Incinta e fidanzata, sono tornata a 24 anni. Ho dato fine al fidanzamento per non vivere più nel peccato della prostituzione (è stato molto difficile rinunciare al mio fidanzamento), ma sapevo che siccome stavamo diventando una famiglia era meglio stare nella presenza di DIO. Iniziai a fare tutto per bene: mi battezzai nelle acque, martedì, mercoledì, giovedì e domenica non mancavo mai e ‘avevo fiducia’ che presto il padre di mia figlia sarebbe stato in chiesa con me. Passato un anno, stavo già nel discepolato per diventare una collaboratrice, ero zia della SBI e anche evangelista. Ma avrei capito il vero significato di confidare in DIO solo passando dal mio primo deserto.

Lui morì. Un anno stabile, fedele, con il desiderio di servire DIO, ma i miei piani erano stati frustrati con la morte del padre di mia figlia. Mi sentii forte superando quel dolore. E’ logico che le domande a DIO mi tormentavano. Io non capivo quella situazione e non la volevo neanche accettare. Nonostante questo sono rimasta, avrei bloccato una nuova battaglia riconoscendo finalmente che avevo bisogno del battesimo con lo Spirito Santo.

Se chiamo tormento il dolore della perdita, ho scoperto che il maggiore tormento è il dolore del vuoto. Cercavo, cercavo, cercavo, ma non L’ho mai incontrato. Digiuno di Daniele? Li ho fatti tutti, capivo e facevo tutto per bene, ma alla fine, vedevo l’allegria e la testimonianza di tanti e con me non cambiava niente. In tutti i Digiuni il vescovo insegnava: “Abbiate certezza e basta!”

Io uscivo convinta del mio incontro con DIO, ma in pochi giorni i miei atti mi provavano il contrario e mi venivano di nuovo i dubbi. Si vede chiaramente che ero quella cristiana convinta, non convertita!

Solo con la “Sfida Godllywood” ho perso quell’orribile abitudine di non leggere i libri della chiesa e la Bibbia. Ascoltavo solo la Parola di DIO nelle riunioni. A casa, non dedicavo mai del tempo per ascoltarlo. Come conseguenza della ‘sfida’, sono entrata subito nel ‘rush’, che all’epoca era sospeso. Nel secondo ‘rush’, qui a Fortaleza (CE), persi l’opportunità di partecipare. Ma quest’anno, il mio 3° ‘rush’ è stato meraviglioso. Lei, vescovo, sa molto bene che abbiamo il compito di leggere i libri e di consegnare il riassunto alle nostre responsabili.

A Maggio, il libro fu il “NIENTE DA PERDERE”.
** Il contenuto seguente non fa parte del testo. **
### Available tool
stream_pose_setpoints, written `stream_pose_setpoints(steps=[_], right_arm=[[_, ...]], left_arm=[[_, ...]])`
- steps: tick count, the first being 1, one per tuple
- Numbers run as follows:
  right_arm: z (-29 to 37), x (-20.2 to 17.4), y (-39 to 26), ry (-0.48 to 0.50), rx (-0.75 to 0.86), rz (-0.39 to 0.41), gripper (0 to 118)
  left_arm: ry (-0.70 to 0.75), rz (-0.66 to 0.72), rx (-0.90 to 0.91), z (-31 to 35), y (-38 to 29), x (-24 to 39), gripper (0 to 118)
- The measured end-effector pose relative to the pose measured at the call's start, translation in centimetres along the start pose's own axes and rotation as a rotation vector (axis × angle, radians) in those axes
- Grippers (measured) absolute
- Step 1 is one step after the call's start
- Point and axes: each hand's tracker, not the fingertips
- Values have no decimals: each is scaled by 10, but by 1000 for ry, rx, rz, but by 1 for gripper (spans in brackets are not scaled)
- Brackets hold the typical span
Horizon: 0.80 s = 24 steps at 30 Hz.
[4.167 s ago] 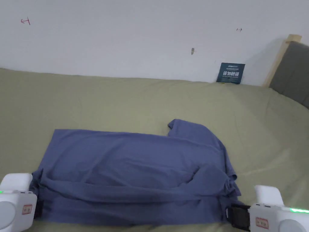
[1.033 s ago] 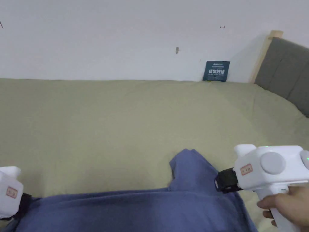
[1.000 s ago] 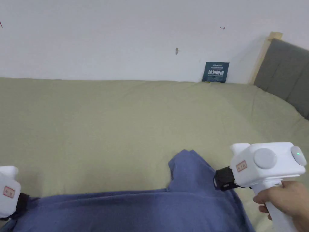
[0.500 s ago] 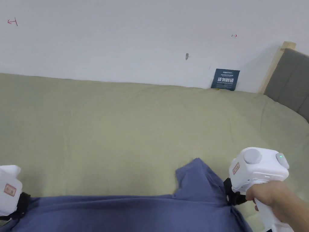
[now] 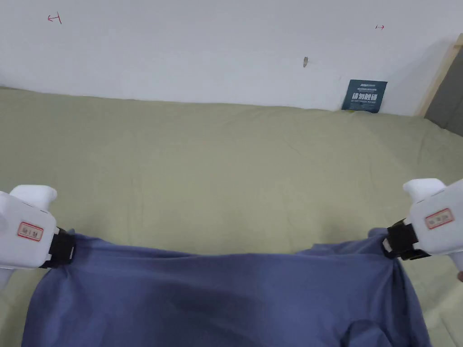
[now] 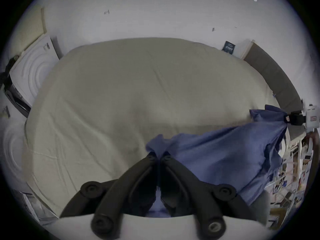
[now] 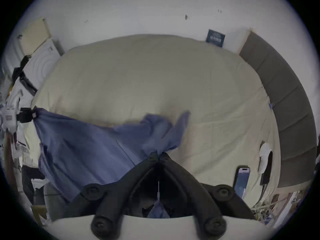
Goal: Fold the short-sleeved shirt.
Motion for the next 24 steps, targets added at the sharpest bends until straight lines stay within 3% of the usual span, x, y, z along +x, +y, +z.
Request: stream_pose_setpoints(steps=[10,16,24], right_arm=[[100,-5,-100,13,76,-35,0],[80,-5,-166,3,-58,-83,0],[30,1,-210,-60,-236,-71,0]], left_arm=[[-16,-14,39,78,-90,-11,1],[-9,-16,-96,63,-161,-11,1],[-3,55,-225,31,-216,-15,1]])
Ringrazio il vescovo che davvero senza avere niente da perdere, ha aperto le pagine della sua vita con l’unico obiettivo di farci raggiungere la Salvezza. Mercoledì, 22 maggio, così come tutte le testimonianze che ho già sentito, anche io ricordo i minimi dettagli della riunione e della mia ricerca sincera in cui ho parlato con DIO in un modo in cui non avevo mai parlato, riconoscendo i miei errori e peccati, la mia imperfezione, ma volendo, pur essendo indegna, che LUI contasse su di me per servirlo.

Sono uscita di là meravigliata! Questa volta sono uscita come non ero mai uscita prima, ho avuto la certezza che non era un fuoco finto – la fiamma era stata accesa! Non ho mai avuto tanta certezza di appartenere a DIO. I miei errori non mi accusano più, ma mi portano a prendere delle attitudini che li correggano. Il ‘rush’ e la ‘Sfida Godllywood’, grazie a DIO, mi portano a dare testimonianza nelle minime cose: dentro casa, con i miei familiari e amici, al lavoro, negli studi, in tutto. Il mio passato si è spento, ho iniziato da zero!

Ho l’enorme desiderio e la volontà di raggiungere le anime che hanno bisogno, aiutare chi soffre, i perduti, potendo presentargli questo libro meraviglioso. Questa è la mia maggiore certezza che sono salva.

Sono peccatrice, imperfetta, indegna, ma la più ricca delle creature grazie alla certezza della Salvezza, la certezza di essere veramente figlia di DIO e appartenere a LUI – allegria e gioia che lo Spirito Santo mi ha dato attraverso il libro “NIENTE DA PERDERE” e il “GODLLYWOOD”.

Per questo, oggi io so perché questo libro viene così raccomandato, e capisco il vero significato di “Godllywood”, che prima reputavo non necessario e futile.

Sono cambiata, sono nata di nuovo, sono una nuova creatura, una donna virtuosa, guerriera, determinata, vincitrice, evangelista, ‘godllywoodiana’. Il mio nome è Damia Natasha. IO SONO LA UNIVERSALE!

Neanche questo testo può esprimere la mia gratitudine!